TRY IT: When "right" occurs in a line of the material, copy that line.
THE DATA START
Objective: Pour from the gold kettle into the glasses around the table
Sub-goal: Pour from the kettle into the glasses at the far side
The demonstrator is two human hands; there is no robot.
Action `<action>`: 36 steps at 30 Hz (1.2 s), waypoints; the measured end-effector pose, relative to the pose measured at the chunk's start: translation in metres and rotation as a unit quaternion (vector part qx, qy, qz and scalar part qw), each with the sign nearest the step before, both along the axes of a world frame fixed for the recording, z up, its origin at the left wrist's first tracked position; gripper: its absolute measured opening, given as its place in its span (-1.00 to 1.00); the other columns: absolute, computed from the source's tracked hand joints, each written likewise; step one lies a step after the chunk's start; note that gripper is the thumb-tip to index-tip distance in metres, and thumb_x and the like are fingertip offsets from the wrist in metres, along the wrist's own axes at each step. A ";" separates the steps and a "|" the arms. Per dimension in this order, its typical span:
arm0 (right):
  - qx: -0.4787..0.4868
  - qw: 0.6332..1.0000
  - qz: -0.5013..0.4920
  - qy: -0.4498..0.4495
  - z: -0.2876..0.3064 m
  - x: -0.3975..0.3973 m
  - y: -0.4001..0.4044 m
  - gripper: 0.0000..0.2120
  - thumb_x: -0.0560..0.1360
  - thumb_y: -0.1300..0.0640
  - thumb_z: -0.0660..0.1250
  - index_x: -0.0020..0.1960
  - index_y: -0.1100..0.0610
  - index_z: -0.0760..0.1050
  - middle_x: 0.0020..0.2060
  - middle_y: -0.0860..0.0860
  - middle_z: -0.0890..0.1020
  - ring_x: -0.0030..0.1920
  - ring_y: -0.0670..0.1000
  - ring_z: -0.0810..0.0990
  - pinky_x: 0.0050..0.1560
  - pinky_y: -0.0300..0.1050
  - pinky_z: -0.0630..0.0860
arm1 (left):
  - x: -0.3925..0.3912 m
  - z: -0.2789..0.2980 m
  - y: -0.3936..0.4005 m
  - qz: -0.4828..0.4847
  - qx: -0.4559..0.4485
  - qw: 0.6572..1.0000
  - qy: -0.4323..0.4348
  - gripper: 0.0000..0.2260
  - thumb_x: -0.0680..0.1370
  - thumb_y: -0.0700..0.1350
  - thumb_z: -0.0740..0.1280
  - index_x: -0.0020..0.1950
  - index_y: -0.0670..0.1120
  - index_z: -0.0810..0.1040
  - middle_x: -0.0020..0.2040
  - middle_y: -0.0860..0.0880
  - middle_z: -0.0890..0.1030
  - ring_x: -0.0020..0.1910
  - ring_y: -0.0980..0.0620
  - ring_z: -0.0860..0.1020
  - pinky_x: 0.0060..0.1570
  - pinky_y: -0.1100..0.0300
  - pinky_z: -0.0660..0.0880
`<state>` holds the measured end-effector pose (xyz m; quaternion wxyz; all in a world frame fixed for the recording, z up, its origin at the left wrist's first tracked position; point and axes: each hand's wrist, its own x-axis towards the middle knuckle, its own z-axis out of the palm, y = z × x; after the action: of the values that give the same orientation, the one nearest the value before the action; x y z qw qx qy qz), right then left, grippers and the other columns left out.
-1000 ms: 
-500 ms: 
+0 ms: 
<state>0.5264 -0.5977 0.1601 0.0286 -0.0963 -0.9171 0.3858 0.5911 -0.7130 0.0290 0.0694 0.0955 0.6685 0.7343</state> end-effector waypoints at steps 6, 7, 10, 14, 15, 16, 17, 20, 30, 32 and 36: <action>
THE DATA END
SOLUTION TO THIS TASK:
arm0 (right):
`<state>` holds the measured end-effector pose (xyz m; quaternion wxyz; all in a world frame fixed for the recording, z up, its origin at the left wrist's first tracked position; point and axes: each hand's wrist, its own x-axis towards the middle knuckle, its own z-axis out of the palm, y = z × x; after the action: of the values that give the same orientation, the one nearest the value before the action; x y z qw qx qy qz), right then left, grippers and the other columns left out.

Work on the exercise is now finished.